## Data section
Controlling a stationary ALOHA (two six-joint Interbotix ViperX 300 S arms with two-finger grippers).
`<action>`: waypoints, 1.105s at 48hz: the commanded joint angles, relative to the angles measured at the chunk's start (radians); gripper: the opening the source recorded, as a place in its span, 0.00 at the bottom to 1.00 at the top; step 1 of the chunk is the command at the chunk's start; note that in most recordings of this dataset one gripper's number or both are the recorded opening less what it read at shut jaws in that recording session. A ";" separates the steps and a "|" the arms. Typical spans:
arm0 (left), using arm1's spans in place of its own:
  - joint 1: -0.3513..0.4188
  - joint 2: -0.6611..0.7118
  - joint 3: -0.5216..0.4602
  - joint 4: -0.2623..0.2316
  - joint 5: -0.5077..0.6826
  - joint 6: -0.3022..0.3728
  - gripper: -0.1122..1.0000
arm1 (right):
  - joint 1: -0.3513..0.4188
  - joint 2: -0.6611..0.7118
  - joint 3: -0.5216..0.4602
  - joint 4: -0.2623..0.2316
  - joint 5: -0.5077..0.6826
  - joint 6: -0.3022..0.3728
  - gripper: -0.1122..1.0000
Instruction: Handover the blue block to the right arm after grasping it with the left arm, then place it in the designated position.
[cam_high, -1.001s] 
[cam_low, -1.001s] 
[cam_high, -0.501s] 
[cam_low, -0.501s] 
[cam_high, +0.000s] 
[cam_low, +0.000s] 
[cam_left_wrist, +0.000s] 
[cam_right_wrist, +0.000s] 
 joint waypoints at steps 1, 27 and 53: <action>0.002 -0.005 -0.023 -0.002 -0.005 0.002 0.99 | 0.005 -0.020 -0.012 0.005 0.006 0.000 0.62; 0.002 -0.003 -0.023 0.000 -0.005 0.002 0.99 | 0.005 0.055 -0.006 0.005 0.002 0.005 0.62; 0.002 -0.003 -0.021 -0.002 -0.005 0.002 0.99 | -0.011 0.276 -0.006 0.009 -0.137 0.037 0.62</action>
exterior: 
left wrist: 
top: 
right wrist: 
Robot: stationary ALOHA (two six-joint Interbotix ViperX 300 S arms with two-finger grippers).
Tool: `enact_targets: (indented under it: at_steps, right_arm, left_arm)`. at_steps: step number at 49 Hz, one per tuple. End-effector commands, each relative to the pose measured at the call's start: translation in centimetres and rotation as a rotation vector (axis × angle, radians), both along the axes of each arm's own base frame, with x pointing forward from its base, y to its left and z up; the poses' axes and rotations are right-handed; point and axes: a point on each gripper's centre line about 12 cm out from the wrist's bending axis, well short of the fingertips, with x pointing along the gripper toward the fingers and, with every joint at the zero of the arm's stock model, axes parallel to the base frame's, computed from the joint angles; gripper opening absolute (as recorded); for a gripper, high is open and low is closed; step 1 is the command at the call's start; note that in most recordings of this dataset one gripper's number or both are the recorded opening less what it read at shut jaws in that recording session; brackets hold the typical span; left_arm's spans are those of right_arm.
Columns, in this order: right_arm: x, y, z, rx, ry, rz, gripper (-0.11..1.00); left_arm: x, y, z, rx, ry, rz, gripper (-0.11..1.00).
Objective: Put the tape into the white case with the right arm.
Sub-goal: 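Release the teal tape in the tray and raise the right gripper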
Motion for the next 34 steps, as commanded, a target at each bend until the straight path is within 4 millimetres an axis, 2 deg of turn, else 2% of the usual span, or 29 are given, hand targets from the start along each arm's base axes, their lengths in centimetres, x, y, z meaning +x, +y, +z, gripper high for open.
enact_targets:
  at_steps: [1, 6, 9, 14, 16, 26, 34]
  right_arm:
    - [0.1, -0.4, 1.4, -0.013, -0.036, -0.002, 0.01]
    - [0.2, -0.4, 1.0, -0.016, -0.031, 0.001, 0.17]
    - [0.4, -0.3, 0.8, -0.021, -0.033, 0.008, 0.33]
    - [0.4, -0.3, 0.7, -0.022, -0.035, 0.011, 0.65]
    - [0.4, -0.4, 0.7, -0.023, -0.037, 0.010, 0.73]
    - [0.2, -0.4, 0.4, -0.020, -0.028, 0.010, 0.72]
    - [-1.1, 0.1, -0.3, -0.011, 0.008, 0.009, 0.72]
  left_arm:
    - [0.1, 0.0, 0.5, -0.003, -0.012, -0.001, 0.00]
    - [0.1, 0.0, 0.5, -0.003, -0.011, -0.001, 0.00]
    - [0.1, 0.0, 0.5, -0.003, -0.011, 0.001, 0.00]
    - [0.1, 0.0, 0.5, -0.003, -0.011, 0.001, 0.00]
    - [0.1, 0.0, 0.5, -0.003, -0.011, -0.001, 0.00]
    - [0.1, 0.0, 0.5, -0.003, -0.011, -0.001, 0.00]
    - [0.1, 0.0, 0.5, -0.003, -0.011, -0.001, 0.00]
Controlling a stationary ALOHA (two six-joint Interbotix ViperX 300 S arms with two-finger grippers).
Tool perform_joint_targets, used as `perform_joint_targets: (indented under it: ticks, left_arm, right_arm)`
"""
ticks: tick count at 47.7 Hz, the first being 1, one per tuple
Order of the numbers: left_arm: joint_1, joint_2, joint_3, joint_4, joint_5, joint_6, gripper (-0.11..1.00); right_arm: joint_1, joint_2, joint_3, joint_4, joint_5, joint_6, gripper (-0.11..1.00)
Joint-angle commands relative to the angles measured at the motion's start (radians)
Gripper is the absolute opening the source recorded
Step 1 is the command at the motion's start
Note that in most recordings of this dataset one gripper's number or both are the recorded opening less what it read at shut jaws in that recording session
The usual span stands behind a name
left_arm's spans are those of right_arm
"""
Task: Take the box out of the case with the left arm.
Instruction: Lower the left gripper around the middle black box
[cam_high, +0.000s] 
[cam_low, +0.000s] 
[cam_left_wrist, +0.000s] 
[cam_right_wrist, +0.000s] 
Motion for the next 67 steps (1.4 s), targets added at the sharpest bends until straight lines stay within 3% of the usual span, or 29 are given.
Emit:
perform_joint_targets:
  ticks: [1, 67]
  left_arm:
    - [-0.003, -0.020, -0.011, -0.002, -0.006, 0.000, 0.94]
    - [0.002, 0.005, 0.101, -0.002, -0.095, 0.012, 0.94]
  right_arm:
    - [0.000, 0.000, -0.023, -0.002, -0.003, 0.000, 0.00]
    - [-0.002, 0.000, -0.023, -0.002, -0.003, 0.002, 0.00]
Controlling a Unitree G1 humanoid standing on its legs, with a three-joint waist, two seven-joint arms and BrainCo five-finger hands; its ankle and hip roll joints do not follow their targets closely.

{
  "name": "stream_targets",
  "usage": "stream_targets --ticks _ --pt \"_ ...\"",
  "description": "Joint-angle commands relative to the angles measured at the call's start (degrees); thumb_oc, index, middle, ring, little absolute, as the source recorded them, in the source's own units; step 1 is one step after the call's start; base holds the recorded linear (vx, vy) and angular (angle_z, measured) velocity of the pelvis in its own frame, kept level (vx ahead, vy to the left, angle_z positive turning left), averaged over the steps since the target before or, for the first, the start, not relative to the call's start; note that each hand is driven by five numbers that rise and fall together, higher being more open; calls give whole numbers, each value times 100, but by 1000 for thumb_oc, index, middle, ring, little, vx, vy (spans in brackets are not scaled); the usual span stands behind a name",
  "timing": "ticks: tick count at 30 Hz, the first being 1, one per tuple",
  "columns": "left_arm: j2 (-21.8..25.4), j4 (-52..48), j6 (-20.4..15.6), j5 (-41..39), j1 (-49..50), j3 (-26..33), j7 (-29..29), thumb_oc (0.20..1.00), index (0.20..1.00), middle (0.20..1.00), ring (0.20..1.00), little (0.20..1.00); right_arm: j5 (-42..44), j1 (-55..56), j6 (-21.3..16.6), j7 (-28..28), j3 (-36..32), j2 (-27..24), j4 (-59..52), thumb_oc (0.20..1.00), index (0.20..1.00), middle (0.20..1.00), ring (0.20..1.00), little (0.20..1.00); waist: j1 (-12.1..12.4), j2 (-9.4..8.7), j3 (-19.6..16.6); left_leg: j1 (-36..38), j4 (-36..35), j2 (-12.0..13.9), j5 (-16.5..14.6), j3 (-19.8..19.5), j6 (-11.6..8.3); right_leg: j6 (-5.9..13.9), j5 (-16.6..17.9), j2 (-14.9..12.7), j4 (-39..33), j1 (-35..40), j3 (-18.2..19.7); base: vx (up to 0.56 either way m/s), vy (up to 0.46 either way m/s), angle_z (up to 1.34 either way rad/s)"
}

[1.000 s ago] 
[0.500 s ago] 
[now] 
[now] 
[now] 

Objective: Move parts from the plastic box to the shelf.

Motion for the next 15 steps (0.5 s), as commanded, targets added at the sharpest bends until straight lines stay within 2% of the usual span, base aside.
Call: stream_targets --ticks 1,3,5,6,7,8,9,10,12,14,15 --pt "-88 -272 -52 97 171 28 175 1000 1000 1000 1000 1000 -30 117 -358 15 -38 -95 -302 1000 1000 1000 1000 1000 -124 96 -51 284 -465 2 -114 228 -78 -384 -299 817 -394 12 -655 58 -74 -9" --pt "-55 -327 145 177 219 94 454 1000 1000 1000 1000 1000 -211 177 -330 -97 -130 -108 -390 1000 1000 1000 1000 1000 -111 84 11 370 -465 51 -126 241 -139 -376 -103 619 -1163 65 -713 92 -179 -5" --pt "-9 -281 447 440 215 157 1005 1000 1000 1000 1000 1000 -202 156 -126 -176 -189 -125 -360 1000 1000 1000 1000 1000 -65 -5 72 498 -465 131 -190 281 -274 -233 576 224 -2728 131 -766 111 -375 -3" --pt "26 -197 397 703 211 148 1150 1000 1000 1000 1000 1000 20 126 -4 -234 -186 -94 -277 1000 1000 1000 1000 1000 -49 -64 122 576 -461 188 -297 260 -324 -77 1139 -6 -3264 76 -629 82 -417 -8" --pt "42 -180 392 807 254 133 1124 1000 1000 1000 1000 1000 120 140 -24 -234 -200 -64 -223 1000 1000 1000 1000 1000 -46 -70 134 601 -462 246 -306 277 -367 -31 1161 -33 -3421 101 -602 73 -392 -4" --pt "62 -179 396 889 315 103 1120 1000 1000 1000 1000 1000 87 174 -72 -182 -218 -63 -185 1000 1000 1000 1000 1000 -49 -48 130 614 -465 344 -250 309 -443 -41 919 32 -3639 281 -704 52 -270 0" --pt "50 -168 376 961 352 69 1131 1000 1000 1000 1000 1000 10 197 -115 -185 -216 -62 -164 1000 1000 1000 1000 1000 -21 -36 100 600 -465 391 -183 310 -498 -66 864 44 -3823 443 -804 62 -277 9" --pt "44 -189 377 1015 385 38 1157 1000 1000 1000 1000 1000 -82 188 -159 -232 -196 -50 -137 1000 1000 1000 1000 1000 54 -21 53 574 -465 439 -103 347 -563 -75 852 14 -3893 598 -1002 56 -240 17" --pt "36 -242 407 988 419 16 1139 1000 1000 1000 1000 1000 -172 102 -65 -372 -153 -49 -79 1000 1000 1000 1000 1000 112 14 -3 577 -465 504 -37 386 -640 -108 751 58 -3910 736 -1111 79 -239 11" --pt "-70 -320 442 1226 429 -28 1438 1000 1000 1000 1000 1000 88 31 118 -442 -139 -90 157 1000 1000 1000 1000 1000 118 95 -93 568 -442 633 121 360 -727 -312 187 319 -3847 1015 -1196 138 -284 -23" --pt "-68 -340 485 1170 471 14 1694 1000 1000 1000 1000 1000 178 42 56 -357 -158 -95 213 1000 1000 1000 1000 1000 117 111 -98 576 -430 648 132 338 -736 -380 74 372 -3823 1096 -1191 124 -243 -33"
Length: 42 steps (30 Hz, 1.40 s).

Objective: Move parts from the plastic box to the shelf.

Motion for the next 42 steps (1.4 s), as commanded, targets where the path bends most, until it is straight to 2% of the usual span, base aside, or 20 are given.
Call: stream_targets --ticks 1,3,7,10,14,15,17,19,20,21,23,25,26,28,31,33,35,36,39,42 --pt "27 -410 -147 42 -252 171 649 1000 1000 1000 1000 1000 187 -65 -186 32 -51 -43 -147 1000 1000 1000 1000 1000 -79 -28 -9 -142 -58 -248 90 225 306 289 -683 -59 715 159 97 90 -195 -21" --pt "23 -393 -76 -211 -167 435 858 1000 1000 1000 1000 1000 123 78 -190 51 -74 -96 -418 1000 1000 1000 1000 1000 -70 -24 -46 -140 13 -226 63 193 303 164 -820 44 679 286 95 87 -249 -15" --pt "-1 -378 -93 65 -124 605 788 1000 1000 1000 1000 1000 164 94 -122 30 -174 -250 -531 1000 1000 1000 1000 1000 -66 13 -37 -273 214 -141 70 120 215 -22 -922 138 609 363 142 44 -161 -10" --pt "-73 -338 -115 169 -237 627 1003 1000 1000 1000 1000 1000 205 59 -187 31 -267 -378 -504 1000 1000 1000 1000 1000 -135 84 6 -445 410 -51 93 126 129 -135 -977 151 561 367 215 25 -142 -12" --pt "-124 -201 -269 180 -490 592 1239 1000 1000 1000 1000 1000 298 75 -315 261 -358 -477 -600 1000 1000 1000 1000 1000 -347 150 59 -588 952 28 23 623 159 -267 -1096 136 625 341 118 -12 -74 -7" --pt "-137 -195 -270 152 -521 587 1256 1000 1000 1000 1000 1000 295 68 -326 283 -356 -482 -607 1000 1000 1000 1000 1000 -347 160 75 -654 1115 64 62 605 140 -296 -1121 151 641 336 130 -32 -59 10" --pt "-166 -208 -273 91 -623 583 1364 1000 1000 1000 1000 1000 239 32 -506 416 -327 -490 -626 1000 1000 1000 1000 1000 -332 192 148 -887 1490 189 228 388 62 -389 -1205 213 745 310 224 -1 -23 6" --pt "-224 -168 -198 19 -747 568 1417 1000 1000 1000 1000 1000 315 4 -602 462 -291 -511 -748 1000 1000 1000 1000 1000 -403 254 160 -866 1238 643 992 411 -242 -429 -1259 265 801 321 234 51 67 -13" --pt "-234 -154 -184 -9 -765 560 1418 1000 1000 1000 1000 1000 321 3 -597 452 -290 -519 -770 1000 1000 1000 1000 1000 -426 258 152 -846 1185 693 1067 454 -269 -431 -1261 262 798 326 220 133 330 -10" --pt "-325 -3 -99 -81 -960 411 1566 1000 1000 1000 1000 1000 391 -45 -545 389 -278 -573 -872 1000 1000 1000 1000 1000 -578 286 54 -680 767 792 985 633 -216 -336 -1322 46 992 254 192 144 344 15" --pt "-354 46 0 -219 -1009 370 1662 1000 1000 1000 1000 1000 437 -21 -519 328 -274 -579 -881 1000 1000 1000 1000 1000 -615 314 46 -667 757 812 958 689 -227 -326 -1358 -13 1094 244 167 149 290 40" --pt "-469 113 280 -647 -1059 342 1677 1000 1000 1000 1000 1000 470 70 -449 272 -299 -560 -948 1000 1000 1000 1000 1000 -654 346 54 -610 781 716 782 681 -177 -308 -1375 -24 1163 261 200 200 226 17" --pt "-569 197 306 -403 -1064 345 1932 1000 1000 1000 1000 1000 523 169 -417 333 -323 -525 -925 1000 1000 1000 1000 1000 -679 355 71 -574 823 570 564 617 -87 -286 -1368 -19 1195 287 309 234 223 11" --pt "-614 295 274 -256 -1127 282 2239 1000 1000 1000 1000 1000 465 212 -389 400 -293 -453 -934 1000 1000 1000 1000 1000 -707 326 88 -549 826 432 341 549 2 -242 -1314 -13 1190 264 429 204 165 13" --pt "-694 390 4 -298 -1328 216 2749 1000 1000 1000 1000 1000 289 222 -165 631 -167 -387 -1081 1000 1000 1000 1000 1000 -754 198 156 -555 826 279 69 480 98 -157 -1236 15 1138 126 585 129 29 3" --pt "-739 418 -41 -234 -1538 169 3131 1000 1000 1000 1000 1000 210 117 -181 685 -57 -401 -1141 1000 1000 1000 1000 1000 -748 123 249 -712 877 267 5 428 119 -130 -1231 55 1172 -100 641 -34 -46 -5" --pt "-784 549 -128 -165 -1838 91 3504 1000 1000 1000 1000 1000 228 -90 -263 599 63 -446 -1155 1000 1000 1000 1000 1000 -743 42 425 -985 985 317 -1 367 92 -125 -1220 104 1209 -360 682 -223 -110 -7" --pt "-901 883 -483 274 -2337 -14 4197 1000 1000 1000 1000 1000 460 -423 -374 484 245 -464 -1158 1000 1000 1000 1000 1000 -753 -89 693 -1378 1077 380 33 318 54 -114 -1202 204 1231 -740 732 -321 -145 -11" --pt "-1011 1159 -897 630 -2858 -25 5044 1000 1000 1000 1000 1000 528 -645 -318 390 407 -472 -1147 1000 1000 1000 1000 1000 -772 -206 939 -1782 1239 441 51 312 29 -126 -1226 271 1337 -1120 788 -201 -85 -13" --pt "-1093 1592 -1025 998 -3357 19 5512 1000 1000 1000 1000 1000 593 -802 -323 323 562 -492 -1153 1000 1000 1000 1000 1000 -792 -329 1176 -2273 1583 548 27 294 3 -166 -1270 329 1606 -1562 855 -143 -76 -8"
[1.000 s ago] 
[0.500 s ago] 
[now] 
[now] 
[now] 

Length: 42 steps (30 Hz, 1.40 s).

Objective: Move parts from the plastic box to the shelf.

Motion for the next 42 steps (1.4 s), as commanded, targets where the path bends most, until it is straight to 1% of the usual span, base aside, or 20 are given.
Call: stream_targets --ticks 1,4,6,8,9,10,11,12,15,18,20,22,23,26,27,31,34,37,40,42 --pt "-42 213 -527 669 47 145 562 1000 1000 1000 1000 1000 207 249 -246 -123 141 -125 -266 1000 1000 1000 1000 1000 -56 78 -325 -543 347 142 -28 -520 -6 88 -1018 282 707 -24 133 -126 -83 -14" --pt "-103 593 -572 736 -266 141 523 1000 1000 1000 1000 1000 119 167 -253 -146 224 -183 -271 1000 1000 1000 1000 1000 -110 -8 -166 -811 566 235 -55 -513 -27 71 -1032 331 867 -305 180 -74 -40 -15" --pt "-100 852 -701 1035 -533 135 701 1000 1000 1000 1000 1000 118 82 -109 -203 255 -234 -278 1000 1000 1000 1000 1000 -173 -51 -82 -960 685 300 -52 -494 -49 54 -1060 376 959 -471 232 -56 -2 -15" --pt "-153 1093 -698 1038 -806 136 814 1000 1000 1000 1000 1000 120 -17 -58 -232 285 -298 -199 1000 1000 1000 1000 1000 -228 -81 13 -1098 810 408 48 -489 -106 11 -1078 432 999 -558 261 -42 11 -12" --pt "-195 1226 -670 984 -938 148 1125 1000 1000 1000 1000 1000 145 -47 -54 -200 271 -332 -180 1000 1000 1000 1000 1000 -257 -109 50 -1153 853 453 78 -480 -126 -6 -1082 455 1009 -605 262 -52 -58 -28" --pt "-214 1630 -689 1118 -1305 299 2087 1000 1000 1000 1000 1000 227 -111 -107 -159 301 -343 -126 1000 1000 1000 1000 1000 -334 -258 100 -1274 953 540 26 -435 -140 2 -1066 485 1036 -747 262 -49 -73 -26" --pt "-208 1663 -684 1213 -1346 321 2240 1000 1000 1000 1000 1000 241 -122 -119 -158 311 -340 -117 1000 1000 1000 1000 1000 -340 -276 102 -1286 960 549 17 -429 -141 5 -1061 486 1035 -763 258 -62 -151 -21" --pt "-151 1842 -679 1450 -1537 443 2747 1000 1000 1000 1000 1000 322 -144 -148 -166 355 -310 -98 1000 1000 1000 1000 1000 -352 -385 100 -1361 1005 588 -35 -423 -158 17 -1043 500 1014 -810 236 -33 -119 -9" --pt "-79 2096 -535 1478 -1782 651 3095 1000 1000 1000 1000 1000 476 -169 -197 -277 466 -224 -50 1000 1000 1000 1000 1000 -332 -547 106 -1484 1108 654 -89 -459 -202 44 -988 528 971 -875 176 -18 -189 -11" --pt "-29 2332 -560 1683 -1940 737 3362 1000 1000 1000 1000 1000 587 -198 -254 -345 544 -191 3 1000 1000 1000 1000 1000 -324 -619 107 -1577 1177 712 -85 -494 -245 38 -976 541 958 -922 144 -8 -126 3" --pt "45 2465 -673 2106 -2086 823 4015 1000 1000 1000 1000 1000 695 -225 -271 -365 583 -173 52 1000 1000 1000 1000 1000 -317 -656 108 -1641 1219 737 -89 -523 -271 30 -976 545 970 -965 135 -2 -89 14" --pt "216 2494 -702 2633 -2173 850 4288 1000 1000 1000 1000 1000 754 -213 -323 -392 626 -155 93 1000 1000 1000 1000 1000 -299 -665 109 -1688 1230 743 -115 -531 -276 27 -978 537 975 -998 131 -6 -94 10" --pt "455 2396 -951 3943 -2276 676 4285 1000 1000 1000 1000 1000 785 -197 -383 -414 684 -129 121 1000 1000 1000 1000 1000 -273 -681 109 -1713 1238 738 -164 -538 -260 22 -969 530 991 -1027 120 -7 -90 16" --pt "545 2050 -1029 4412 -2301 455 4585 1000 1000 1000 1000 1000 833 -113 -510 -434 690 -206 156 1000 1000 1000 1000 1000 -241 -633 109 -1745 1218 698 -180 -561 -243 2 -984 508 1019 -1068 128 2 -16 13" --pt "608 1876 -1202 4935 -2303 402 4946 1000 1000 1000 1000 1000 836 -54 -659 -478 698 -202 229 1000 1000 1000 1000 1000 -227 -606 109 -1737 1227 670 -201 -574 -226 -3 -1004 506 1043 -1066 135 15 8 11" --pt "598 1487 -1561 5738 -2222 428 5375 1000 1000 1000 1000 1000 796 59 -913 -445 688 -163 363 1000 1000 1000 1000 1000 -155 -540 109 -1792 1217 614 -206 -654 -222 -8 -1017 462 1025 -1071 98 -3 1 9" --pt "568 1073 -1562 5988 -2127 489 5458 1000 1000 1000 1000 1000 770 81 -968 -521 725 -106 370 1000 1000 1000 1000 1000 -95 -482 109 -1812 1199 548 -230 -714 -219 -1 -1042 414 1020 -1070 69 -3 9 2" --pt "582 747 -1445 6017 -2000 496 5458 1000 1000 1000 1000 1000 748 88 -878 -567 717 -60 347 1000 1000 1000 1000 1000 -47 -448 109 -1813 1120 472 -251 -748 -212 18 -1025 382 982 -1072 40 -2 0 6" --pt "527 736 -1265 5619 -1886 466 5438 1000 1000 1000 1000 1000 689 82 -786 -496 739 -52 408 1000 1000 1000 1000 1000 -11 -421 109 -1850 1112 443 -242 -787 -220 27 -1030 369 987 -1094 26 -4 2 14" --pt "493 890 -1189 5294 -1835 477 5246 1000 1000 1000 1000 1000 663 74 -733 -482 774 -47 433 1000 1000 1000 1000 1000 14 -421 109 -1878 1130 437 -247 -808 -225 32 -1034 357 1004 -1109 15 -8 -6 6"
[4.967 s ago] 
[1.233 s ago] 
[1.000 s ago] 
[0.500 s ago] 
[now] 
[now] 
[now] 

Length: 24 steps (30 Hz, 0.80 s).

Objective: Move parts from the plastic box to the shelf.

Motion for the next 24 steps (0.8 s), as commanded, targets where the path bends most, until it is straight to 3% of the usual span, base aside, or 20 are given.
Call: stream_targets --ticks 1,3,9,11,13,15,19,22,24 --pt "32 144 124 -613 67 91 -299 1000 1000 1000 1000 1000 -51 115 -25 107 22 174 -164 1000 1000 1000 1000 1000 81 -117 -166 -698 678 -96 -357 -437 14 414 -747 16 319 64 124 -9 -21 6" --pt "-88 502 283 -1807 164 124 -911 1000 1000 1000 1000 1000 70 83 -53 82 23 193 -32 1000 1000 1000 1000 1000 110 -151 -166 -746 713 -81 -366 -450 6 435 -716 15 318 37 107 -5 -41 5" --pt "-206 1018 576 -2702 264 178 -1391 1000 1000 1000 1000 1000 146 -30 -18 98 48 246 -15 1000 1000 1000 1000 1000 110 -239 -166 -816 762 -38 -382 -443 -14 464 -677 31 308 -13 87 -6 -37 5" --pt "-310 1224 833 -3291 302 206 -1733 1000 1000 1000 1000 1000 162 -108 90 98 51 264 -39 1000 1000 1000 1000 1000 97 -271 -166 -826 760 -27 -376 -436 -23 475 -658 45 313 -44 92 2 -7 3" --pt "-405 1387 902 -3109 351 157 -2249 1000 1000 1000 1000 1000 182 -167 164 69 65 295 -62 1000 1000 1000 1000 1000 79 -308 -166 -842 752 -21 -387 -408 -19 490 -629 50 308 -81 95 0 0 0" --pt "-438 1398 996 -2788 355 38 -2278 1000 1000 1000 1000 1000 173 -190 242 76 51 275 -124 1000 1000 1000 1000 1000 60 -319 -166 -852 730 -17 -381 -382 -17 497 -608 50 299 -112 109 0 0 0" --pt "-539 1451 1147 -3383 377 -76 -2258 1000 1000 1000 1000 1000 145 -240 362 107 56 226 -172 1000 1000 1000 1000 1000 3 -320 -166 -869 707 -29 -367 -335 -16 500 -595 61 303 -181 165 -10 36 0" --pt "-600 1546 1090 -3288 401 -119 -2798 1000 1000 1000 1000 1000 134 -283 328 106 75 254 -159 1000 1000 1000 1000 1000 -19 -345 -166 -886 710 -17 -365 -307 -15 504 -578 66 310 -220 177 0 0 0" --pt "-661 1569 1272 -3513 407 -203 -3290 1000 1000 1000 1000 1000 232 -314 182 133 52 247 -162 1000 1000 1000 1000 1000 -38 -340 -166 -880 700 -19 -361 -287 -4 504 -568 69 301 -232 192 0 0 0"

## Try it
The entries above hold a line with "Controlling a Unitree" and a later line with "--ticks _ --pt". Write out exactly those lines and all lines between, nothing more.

## Output of the task
Controlling a Unitree G1 humanoid standing on its legs, with a three-joint waist, two seven-joint arms and BrainCo five-finger hands; its ankle and hip roll joints do not follow their targets closely.

{
  "name": "stream_targets",
  "usage": "stream_targets --ticks _ --pt \"_ ...\"",

What has been written completes the answer.